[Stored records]
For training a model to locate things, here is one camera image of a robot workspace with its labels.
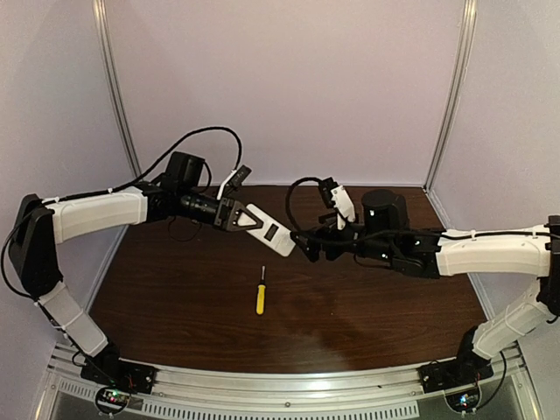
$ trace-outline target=black cable
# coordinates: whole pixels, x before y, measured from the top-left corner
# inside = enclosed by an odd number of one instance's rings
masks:
[[[115,188],[113,188],[113,193],[118,193],[119,191],[122,191],[125,188],[128,188],[129,186],[133,186],[135,183],[143,180],[154,169],[156,169],[156,167],[162,162],[162,160],[164,160],[167,157],[167,155],[169,155],[172,151],[177,149],[177,147],[179,147],[187,138],[192,137],[192,136],[196,136],[197,134],[200,134],[200,133],[205,133],[207,131],[226,131],[227,133],[231,134],[234,137],[235,141],[237,142],[237,158],[235,160],[235,165],[234,165],[234,169],[236,170],[239,167],[239,163],[242,161],[242,154],[243,154],[242,140],[239,138],[237,133],[235,133],[235,131],[233,131],[229,127],[221,127],[219,125],[211,126],[211,127],[203,127],[201,129],[195,129],[193,131],[190,131],[190,132],[186,133],[178,141],[176,141],[169,149],[167,149],[164,153],[162,153],[154,161],[154,163],[151,164],[151,166],[146,171],[142,172],[140,175],[138,175],[136,178],[132,179],[131,181],[129,181],[125,184],[116,186]],[[95,196],[104,195],[104,194],[107,194],[107,193],[109,193],[108,190],[81,192],[81,193],[78,193],[78,194],[72,194],[72,195],[67,195],[66,197],[62,197],[61,199],[59,199],[59,201],[85,199],[87,197],[95,197]]]
[[[19,223],[16,226],[14,226],[14,228],[10,231],[10,233],[6,237],[6,240],[4,241],[3,246],[2,246],[2,251],[0,252],[0,271],[2,271],[2,279],[3,279],[3,282],[6,283],[6,286],[8,286],[8,289],[10,289],[16,295],[21,296],[22,298],[27,298],[27,299],[30,299],[30,300],[34,300],[31,295],[28,295],[27,293],[23,293],[22,291],[19,291],[18,289],[16,289],[14,286],[11,285],[10,281],[8,280],[8,276],[6,274],[6,268],[5,268],[5,265],[4,265],[4,259],[5,259],[5,256],[6,256],[6,249],[8,248],[8,245],[10,244],[11,238],[16,234],[16,232],[21,227],[21,225],[23,225],[31,217],[31,215],[32,215],[31,213],[26,214],[22,218],[22,220],[20,220]]]
[[[177,238],[177,237],[173,236],[173,234],[172,234],[172,224],[175,222],[176,219],[177,219],[177,216],[173,216],[173,217],[171,218],[171,220],[169,220],[169,223],[167,224],[167,234],[168,234],[169,237],[172,238],[174,241],[177,241],[177,242],[190,242],[190,241],[192,241],[194,238],[196,238],[196,235],[198,235],[199,232],[200,232],[200,230],[202,229],[202,224],[199,223],[199,224],[198,224],[198,227],[197,227],[197,229],[196,229],[196,232],[194,232],[194,234],[192,234],[191,236],[189,236],[188,238],[185,238],[185,239]]]
[[[500,391],[501,386],[504,384],[504,381],[506,380],[506,373],[508,371],[508,362],[506,361],[506,356],[504,355],[504,352],[500,352],[500,355],[501,355],[501,359],[504,362],[504,371],[501,374],[500,383],[498,384],[496,389],[493,391],[493,393],[490,395],[490,397],[476,408],[477,411],[485,408],[496,397],[496,395],[498,394],[498,391]]]
[[[360,267],[364,267],[366,269],[382,269],[382,270],[391,270],[388,265],[381,265],[381,264],[364,264],[363,262],[358,261],[358,256],[354,254],[352,256],[353,261],[358,264]]]
[[[76,361],[76,356],[77,356],[78,354],[81,354],[81,351],[80,351],[80,350],[78,350],[76,353],[73,354],[73,356],[72,356],[72,364],[73,364],[74,366],[77,366],[78,368],[84,368],[84,367],[87,366],[87,365],[84,365],[83,363],[78,363],[78,362]]]
[[[207,161],[204,161],[204,167],[206,168],[206,173],[208,174],[208,180],[206,182],[206,186],[200,190],[200,193],[205,193],[210,188],[210,184],[212,184],[212,171],[210,170],[210,166],[207,164]]]

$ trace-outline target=black bracket
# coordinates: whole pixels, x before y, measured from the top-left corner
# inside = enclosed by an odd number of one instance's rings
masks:
[[[441,391],[473,384],[478,380],[491,378],[494,375],[491,365],[480,367],[473,375],[461,374],[463,366],[458,359],[436,361],[423,365],[418,369],[423,392]]]
[[[53,232],[53,211],[42,206],[36,194],[22,199],[17,213],[17,233],[9,256],[22,286],[32,298],[39,298],[62,281]]]
[[[156,369],[153,366],[119,360],[117,362],[118,375],[115,384],[102,374],[95,366],[87,363],[82,368],[80,377],[101,385],[115,386],[124,392],[150,394],[154,383]]]
[[[560,215],[549,216],[549,223],[544,225],[553,235],[560,235]],[[547,243],[550,251],[550,272],[541,278],[541,291],[536,300],[543,302],[549,311],[560,316],[560,239],[550,238]]]
[[[473,384],[494,375],[490,360],[483,359],[473,352],[473,339],[477,328],[475,326],[465,333],[455,359],[433,361],[418,368],[425,394]]]
[[[142,394],[151,392],[155,375],[156,369],[153,366],[121,360],[119,349],[112,342],[93,359],[86,360],[80,372],[80,377],[88,381],[112,386],[124,392]]]

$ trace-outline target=white wall
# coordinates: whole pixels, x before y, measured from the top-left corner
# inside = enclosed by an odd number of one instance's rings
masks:
[[[116,129],[90,0],[0,2],[0,237],[27,193],[63,195],[130,178]],[[116,231],[59,247],[85,303]],[[9,271],[10,279],[18,283]],[[0,418],[28,419],[56,334],[0,284]]]
[[[518,228],[560,214],[560,3],[479,2],[464,90],[435,194],[456,228]],[[498,312],[525,276],[483,275]],[[560,418],[560,325],[521,341],[545,418]]]
[[[108,2],[132,136],[146,168],[184,132],[237,130],[250,183],[304,175],[423,184],[438,139],[463,0]],[[184,150],[215,180],[227,135]]]

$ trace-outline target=dark wood surface
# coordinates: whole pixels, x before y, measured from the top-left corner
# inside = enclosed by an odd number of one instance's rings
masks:
[[[357,209],[369,188],[349,187]],[[439,226],[421,189],[405,195],[413,228]],[[244,187],[238,196],[281,222],[285,187]],[[315,188],[299,188],[304,226],[326,213]],[[195,226],[177,220],[187,237]],[[256,286],[266,266],[266,310]],[[170,239],[167,223],[130,227],[92,309],[122,356],[182,368],[248,373],[385,368],[453,356],[462,334],[484,321],[466,276],[415,279],[366,269],[350,255],[282,258],[245,233],[204,227],[194,241]]]

**THE TASK**
Go through the data and copy every line that includes "black".

**WRITTEN ANSWER**
$ trace-outline target=black cable
$ trace-outline target=black bracket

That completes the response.